Soon after, first the Incredible String Band, and then Mike and Suzie, broke up. Mike and Robin have both now left the Church of Scientology. Rose left LRH's cohorts behind years ago and, in her present capacity as mayoress of Aberystwyth, revealed in a recent interview how Scientology had narrowed the band's view of the world and how damaging that had been for their music. Licorice has disappeared completely.

Suzie worked for a while as an executive for a major record company. She told me that she was sad that she and Mike had not had children, and said that she was finding it hard to meet people who could understand her experiences. Then she was offered two jobs simultaneously. One was a promotion at the record company, the other was a post at the Sea Org - Hubbard's Florida headquarters. We had lunch and talked about the options, after which I wrote her an impassioned letter urging her to stay in London and take the record company job. She dropped me a line soon afterwards to say goodbye: she was off to Sea Org. I haven't seen her since.

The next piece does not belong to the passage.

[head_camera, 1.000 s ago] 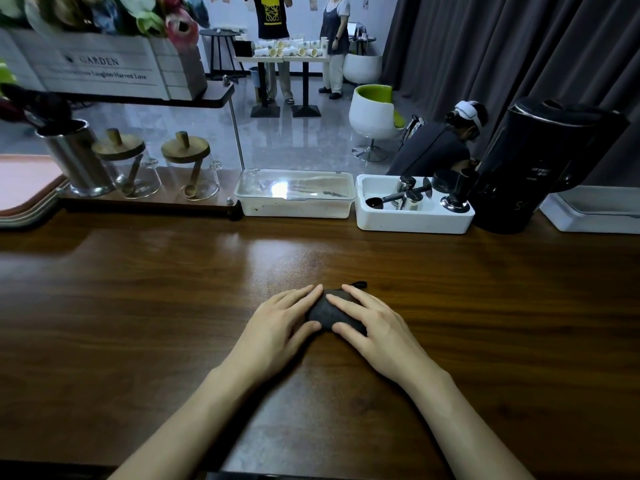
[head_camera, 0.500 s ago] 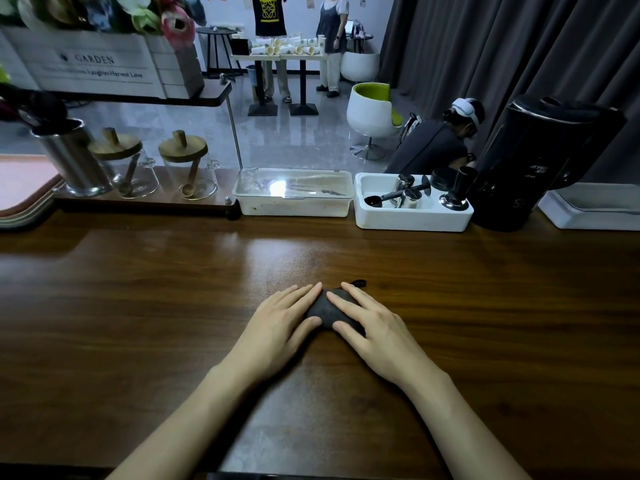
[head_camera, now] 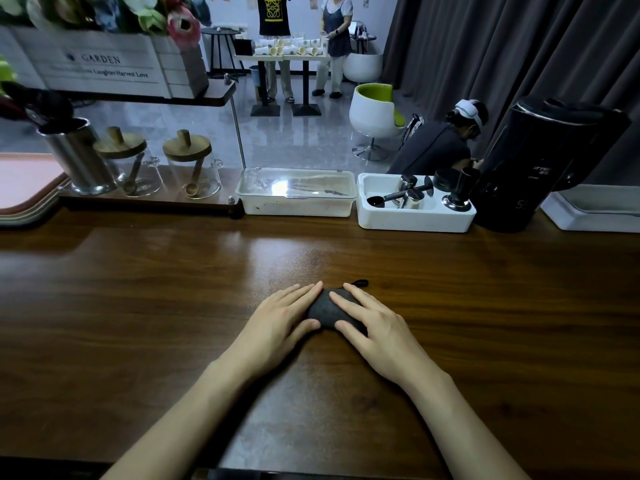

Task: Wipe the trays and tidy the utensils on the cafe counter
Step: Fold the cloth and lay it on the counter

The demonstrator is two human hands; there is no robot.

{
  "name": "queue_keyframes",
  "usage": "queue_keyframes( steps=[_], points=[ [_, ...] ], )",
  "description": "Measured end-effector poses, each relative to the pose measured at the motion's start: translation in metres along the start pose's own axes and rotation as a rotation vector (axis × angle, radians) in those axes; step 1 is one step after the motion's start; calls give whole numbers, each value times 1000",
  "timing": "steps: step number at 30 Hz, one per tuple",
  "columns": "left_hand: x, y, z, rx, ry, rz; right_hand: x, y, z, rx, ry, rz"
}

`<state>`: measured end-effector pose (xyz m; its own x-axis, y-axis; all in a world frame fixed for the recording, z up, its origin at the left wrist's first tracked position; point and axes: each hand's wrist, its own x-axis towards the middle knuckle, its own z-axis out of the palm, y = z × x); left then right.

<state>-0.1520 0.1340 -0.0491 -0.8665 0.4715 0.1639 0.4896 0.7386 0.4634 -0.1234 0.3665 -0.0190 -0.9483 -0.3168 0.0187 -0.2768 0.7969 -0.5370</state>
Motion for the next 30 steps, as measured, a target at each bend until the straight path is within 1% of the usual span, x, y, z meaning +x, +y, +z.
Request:
queue_keyframes(
  steps=[8, 13, 15, 20, 25, 30],
  points=[
    [-6, 4, -1, -4, 1, -56, 1, -1, -3, -46, -41, -4],
    [-15, 10, 1, -12, 64, -97, -1, 2, -5, -46, -70, -52],
    [-20, 11, 0, -19, 88, -120, -4, 5, -9, -42, -55, -73],
    [-44, 11, -12, -45, 174, -228, 2, 4, -1, -83, -35, -116],
    [-66, -6, -30, -30, 194, -300, 29, -37, 24, -104, -73, -160],
    [-100, -64, -66, 43, 244, -400, 67, -103, 60, -124, -104, -207]
  ],
)
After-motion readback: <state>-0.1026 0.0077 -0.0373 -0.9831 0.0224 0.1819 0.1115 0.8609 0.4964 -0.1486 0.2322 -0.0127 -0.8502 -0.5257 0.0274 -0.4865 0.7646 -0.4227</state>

In a funny way, my experience with Scientology made it clear to me that I had a 'soul'. I could see that the clears, despite all the engram-cleansing, retained all their old traits, positive and negative, but with the added disadvantage of being convinced that they had been transformed. Scrubbing engrams off my mind didn't seem to alter some essence of myself that remained unchanged. I was cured of the desire to transform myself into some super-efficient creature with no painful memories.

Back in 1971, ISB and Chick Corea were the biggest names Scientologists could lay claim to. Now they've entered a different league, where some of the biggest names in Hollywood, from John Travolta and Tom Cruise to Sharon Stone and Demi Moore, are eager disciples of LRH's word. Its influence has grown enormously: the organisation now claims 8 million members world- wide and an annual income of pounds 200 million.

Perhaps Scientology has changed since 1971, but I doubt it. Its sense of self seemed, at the time, to depend on the immutable genius of the writings of L Ron Hubbard. Despite the glossy packaging, it seems much the same today. I still see Hubbard's seminal work, Dianetics, widely advertised and even, occasionally, being read.

From this distance, those evenings at the celebrity centre in LA seem like a surreal dream, but every day that dream is just beginning for many new recruits. It is hard to say if it turns into a nightmare for all of them, but I'm sure it would have for me had I continued.